King James was notoriously reluctant to sit for his portrait and for the most part his iconography from his early reign derives from a portrait by John de Critz the Elder painted in 1606.(1) This head-type or ‘pattern’ remained the most ‘up-to-date’ likeness of James until as late as 1618, when James sat to portrait painter Paul van Somer [see Royal Collection: RCIN 401224]. The head-type seen in the present work derives from this 1618 likeness, although unlike the Van Somer portrait, the present image is intended less as a profound study of character, a glimpse of James Stuart the man, than as an icon of kingship. The composition of this portrait also relates to a memorial print engraved by Willem de Passe and published by George Fearebeard in 1621, in which James is shown seated beside his deceased son Henry, Prince of Wales.
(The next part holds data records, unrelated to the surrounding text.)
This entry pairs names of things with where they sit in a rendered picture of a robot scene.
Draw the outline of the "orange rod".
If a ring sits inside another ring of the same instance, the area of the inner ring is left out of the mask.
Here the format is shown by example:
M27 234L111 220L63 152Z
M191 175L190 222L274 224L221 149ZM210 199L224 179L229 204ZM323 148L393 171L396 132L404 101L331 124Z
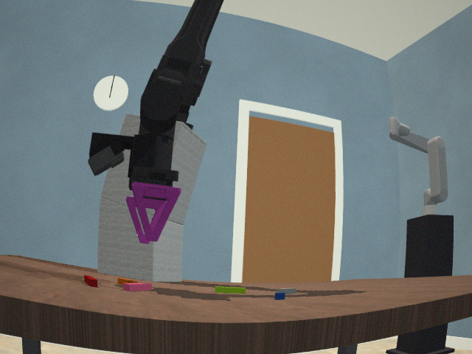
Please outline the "orange rod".
M123 278L118 278L118 284L123 285L123 283L138 283L137 281L127 280Z

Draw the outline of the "lime green rod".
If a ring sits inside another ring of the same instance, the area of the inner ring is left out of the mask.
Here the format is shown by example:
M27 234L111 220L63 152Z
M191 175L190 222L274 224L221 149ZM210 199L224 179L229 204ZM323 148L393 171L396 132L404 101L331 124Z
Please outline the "lime green rod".
M245 294L246 288L215 287L215 293Z

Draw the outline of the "pink rectangular block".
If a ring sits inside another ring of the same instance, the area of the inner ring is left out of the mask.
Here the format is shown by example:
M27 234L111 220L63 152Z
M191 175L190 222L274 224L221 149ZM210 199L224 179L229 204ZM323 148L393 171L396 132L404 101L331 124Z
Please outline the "pink rectangular block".
M123 283L124 291L149 291L152 290L151 283Z

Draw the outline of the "red block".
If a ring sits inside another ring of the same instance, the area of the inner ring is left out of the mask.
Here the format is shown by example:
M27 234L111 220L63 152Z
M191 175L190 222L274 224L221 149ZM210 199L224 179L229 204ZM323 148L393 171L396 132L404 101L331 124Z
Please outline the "red block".
M91 276L84 275L84 282L87 283L90 287L97 288L97 280Z
This likeness of James, which had presumably become an emotive image within the popular conscience, was later separated from the rest of the composition and reproduced by other print-makers including Roger Daniell [British Museum, O.8.145]. It is unclear whether the present work derives from this popular image or if it was a composition already in circulation prior to the publication of de Passe’s print. Dendrochronological analysis (or ‘tree-ring dating’) of the panel on which this work was painted suggests a plausible creation date of between 1598 and 1608, although we do know that some panels were laid-up for a number of years prior to being used.
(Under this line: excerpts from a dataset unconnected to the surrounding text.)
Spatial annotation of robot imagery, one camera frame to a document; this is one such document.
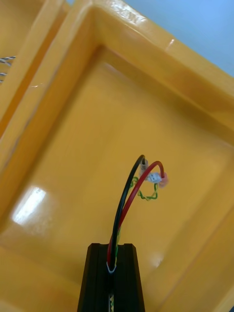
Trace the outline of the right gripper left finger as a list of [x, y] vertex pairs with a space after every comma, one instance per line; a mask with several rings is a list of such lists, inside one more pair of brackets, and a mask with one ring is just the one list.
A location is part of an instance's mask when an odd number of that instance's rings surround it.
[[87, 250], [78, 312], [109, 312], [107, 244], [92, 243]]

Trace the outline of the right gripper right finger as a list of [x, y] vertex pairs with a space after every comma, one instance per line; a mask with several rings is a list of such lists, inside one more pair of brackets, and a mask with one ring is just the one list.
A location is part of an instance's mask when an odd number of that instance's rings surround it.
[[114, 311], [144, 312], [137, 250], [133, 244], [118, 247], [114, 278]]
This image of James is rich with symbolism - to the realistic face-mask of Stuart portraiture has been added a rudimentary mantle of ermine, the most immediately legible symbol of the monarch after the crown, and in line with the King’s minatory and defensive role, the sword of authority. Here the mediaeval overtones - resembling the sword-bearing early English kings in contemporary prints and histories, such as those seen in Henry Holland’s Baziliologia of 1618 - are given a more immediate twist with the inscription ‘fidei defensor’ on the blade, alluding to the title first conferred on King Henry VIII and since used by all English monarchs and here by the first king of England and Scotland. James is shown wearing the collar and badge of the Greater George of the Order of the Garter and as with the inscription on the sword, this suggests both a dynastic continuity and a novelty, since James was the first Scottish monarch to be Sovereign of the Order of the Garter.

(1) R. Strong, Tudor and Jacobean Portraits, (London, 1969), vol.1, p.179.